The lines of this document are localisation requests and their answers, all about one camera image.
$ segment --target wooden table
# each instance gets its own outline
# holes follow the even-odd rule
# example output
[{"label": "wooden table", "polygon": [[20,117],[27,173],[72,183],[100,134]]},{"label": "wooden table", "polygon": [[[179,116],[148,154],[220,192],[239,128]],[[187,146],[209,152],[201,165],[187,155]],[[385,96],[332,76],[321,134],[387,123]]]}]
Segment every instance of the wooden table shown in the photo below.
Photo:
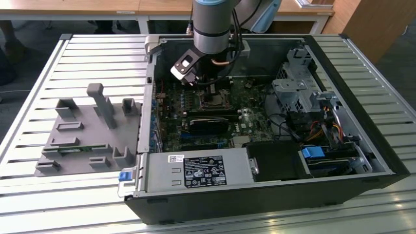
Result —
[{"label": "wooden table", "polygon": [[[140,0],[140,32],[149,33],[147,24],[149,20],[188,20],[191,9],[192,0]],[[275,21],[313,21],[311,34],[320,34],[333,13],[332,9],[305,9],[295,0],[283,0]]]},{"label": "wooden table", "polygon": [[0,0],[0,20],[136,20],[140,0]]},{"label": "wooden table", "polygon": [[[0,20],[136,20],[141,34],[149,20],[188,20],[192,0],[0,0]],[[275,21],[313,22],[320,34],[331,9],[301,8],[283,0]]]}]

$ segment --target blue tab
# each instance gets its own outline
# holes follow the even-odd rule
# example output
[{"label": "blue tab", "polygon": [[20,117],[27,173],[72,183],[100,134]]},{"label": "blue tab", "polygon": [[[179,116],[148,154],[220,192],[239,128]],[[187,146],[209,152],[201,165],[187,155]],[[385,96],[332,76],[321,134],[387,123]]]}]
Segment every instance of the blue tab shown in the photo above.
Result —
[{"label": "blue tab", "polygon": [[320,147],[307,147],[305,149],[301,150],[301,153],[304,154],[304,157],[308,158],[315,158],[315,157],[324,157],[324,151]]},{"label": "blue tab", "polygon": [[132,180],[132,172],[120,172],[119,181],[131,181]]}]

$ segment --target motherboard
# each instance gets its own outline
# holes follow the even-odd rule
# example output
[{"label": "motherboard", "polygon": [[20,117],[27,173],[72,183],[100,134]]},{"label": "motherboard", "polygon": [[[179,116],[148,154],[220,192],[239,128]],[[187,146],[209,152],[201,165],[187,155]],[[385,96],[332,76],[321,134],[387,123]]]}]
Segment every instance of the motherboard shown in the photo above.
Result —
[{"label": "motherboard", "polygon": [[240,148],[273,139],[263,104],[272,78],[229,77],[207,87],[168,80],[156,95],[163,152]]}]

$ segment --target metal slatted surface
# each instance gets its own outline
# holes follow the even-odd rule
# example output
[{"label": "metal slatted surface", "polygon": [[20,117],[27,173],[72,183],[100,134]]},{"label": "metal slatted surface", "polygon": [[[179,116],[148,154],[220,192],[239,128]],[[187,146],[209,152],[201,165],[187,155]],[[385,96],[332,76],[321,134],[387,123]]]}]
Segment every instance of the metal slatted surface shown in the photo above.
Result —
[{"label": "metal slatted surface", "polygon": [[[60,41],[39,78],[39,92],[4,142],[0,164],[0,233],[387,233],[416,228],[416,124],[385,80],[337,36],[319,36],[341,77],[364,105],[412,176],[385,189],[368,191],[343,205],[148,226],[117,197],[117,172],[32,176],[36,160],[56,118],[57,99],[85,95],[101,82],[112,103],[125,97],[143,100],[145,82],[144,37],[75,35]],[[323,83],[331,90],[323,72]]]}]

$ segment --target warning label
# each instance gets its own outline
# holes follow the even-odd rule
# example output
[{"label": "warning label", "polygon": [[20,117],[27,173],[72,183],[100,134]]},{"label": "warning label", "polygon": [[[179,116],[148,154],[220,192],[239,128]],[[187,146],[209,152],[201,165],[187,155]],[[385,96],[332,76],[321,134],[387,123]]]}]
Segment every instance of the warning label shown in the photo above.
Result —
[{"label": "warning label", "polygon": [[223,156],[184,158],[183,168],[187,188],[227,185]]}]

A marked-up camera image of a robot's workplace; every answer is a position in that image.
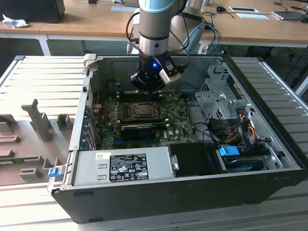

Work instructions:
Quote each record exactly as it stands, minus the pictures.

Final answer:
The lines of this document are localisation requests and their answers, all about one camera image.
$ segment --target wooden table
# each instance gets its own outline
# holes follow the even-odd rule
# example output
[{"label": "wooden table", "polygon": [[20,117],[27,173],[72,183],[100,134]]},{"label": "wooden table", "polygon": [[[179,116],[148,154],[220,192],[239,128]],[[187,146],[209,152],[201,165],[187,155]],[[385,96],[332,76],[321,134],[387,123]]]}]
Segment every instance of the wooden table shown in the photo below.
Photo:
Result —
[{"label": "wooden table", "polygon": [[[140,0],[140,32],[149,33],[147,24],[149,20],[188,20],[191,9],[192,0]],[[275,21],[313,21],[311,34],[320,34],[333,13],[332,9],[305,9],[295,0],[283,0]]]},{"label": "wooden table", "polygon": [[0,0],[0,20],[136,20],[140,0]]},{"label": "wooden table", "polygon": [[[0,20],[136,20],[141,34],[149,20],[188,20],[192,0],[0,0]],[[275,21],[313,22],[320,34],[331,9],[301,8],[283,0]]]}]

$ segment --target blue tab
# each instance gets its own outline
# holes follow the even-odd rule
# example output
[{"label": "blue tab", "polygon": [[20,117],[27,173],[72,183],[100,134]]},{"label": "blue tab", "polygon": [[[179,116],[148,154],[220,192],[239,128]],[[187,146],[209,152],[201,165],[187,155]],[[385,96],[332,76],[321,134],[387,123]]]}]
Segment every instance of the blue tab shown in the photo above.
Result —
[{"label": "blue tab", "polygon": [[320,147],[307,147],[305,149],[301,150],[301,153],[304,154],[304,157],[308,158],[315,158],[315,157],[324,157],[324,151]]},{"label": "blue tab", "polygon": [[132,180],[132,172],[120,172],[119,181],[131,181]]}]

$ segment --target motherboard
# each instance gets its own outline
# holes follow the even-odd rule
# example output
[{"label": "motherboard", "polygon": [[20,117],[27,173],[72,183],[100,134]]},{"label": "motherboard", "polygon": [[[179,116],[148,154],[220,192],[239,128]],[[187,146],[209,152],[201,165],[187,155]],[[385,96],[332,76],[321,134],[387,123]]]}]
Segment every instance of the motherboard shown in the photo above.
Result —
[{"label": "motherboard", "polygon": [[240,148],[273,139],[263,104],[272,78],[229,77],[207,87],[168,80],[156,95],[163,152]]}]

$ segment --target metal slatted surface
# each instance gets its own outline
# holes follow the even-odd rule
# example output
[{"label": "metal slatted surface", "polygon": [[20,117],[27,173],[72,183],[100,134]]},{"label": "metal slatted surface", "polygon": [[[179,116],[148,154],[220,192],[239,128]],[[187,146],[209,152],[201,165],[187,155]],[[385,96],[332,76],[321,134],[387,123]]]}]
Segment every instance of the metal slatted surface shown in the photo above.
Result —
[{"label": "metal slatted surface", "polygon": [[[60,41],[39,78],[39,92],[4,142],[0,164],[0,233],[387,233],[416,228],[416,124],[385,80],[337,36],[319,36],[341,77],[364,105],[412,176],[385,189],[368,191],[343,205],[148,226],[117,197],[117,172],[32,176],[36,160],[56,118],[57,99],[85,95],[101,82],[112,103],[125,97],[143,100],[145,82],[144,37],[75,35]],[[323,83],[331,90],[323,72]]]}]

$ segment --target warning label
# each instance gets its own outline
# holes follow the even-odd rule
# example output
[{"label": "warning label", "polygon": [[20,117],[27,173],[72,183],[100,134]]},{"label": "warning label", "polygon": [[[179,116],[148,154],[220,192],[239,128]],[[187,146],[209,152],[201,165],[187,155]],[[385,96],[332,76],[321,134],[387,123]]]}]
Segment every instance of the warning label shown in the photo above.
Result —
[{"label": "warning label", "polygon": [[223,156],[184,158],[183,168],[187,188],[227,185]]}]

A marked-up camera image of a robot's workplace; every answer is a position in that image.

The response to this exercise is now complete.